WORK INSTRUCTIONS: Only one number is expected here, namely how many lines of the entries below hold the string "camera".
-- Opening Marker --
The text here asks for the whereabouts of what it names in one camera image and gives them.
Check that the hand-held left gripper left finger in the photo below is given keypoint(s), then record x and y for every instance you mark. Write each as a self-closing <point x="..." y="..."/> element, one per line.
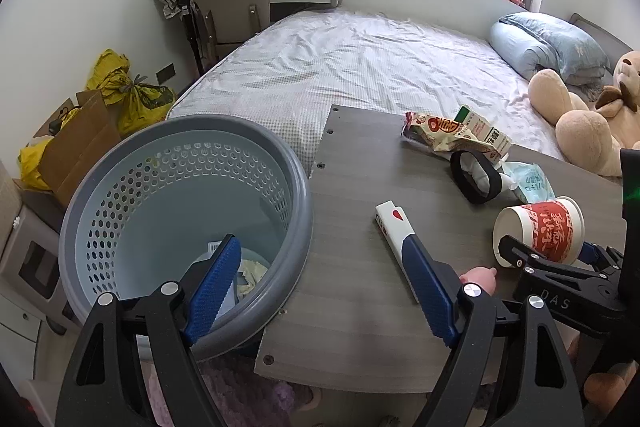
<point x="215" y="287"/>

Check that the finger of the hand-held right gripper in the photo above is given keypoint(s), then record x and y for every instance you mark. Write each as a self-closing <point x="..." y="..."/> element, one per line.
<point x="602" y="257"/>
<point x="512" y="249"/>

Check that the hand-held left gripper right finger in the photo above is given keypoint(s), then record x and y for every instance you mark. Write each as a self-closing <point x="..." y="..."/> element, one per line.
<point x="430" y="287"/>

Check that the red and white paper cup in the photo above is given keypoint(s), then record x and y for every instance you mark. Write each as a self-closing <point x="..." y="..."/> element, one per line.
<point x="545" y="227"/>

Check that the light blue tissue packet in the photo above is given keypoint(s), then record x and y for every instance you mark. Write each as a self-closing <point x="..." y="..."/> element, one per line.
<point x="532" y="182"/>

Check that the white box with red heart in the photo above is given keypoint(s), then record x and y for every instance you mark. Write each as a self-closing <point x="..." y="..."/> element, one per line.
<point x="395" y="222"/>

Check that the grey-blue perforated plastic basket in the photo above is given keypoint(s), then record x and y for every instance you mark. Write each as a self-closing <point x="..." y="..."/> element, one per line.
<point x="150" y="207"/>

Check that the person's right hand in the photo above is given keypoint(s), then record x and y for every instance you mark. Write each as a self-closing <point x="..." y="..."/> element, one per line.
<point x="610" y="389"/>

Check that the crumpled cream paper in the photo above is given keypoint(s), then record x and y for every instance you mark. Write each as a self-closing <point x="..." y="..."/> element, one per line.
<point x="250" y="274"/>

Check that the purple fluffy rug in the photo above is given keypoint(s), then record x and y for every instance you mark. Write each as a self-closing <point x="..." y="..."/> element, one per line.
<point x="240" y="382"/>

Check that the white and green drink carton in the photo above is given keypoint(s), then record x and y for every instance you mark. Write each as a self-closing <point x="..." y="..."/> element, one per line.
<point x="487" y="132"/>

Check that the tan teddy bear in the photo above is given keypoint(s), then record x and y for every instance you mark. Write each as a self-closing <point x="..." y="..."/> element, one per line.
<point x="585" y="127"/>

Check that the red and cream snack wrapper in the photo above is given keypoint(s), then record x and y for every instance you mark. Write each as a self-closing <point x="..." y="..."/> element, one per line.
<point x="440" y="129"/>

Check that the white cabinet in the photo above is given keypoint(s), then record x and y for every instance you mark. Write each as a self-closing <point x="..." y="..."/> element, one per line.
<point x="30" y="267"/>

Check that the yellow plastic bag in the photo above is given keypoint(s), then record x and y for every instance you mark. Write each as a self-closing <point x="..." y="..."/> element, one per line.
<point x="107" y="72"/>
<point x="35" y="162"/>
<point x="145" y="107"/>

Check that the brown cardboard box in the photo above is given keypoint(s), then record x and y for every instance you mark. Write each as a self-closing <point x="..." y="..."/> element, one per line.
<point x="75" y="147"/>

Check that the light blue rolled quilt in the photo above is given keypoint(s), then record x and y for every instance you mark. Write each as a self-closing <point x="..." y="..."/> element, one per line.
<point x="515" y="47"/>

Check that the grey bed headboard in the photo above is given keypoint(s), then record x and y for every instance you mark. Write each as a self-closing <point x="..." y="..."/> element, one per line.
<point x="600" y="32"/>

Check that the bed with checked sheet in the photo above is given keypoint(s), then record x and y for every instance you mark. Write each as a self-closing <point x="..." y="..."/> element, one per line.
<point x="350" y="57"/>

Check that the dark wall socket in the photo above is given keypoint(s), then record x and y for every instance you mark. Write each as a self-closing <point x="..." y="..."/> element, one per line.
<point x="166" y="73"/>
-- Closing Marker --
-- Opening Marker --
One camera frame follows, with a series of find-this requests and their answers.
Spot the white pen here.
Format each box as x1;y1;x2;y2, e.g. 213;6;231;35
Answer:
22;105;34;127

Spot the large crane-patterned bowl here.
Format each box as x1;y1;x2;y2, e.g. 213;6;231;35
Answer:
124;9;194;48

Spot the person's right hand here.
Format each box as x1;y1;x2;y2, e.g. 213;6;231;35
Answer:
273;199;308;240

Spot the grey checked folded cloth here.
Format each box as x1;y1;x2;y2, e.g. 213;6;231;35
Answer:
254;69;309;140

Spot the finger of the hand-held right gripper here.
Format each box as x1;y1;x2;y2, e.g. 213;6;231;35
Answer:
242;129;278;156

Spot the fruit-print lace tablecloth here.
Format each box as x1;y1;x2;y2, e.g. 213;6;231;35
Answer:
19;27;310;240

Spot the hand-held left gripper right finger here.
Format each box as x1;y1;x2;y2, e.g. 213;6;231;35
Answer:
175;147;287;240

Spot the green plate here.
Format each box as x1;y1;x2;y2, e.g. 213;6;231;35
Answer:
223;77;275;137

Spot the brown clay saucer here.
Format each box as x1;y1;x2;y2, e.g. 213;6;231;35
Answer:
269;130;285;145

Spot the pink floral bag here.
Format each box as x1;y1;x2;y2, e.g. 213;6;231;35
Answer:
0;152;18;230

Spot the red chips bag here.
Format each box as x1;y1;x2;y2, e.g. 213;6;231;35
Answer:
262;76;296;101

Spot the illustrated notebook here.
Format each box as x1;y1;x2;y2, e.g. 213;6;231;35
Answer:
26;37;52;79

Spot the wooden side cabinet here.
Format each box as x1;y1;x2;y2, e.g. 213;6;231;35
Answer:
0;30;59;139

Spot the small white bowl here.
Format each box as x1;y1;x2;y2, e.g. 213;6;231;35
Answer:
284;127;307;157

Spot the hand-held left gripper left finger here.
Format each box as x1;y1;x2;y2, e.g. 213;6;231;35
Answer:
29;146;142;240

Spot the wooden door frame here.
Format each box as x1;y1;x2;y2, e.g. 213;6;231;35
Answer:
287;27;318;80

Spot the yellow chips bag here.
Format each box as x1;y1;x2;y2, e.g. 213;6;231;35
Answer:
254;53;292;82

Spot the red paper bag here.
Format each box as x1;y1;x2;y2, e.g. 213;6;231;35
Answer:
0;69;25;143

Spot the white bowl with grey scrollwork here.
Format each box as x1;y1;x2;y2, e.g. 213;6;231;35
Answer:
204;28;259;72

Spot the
-- Closing Marker --
YOUR RESPONSE: 2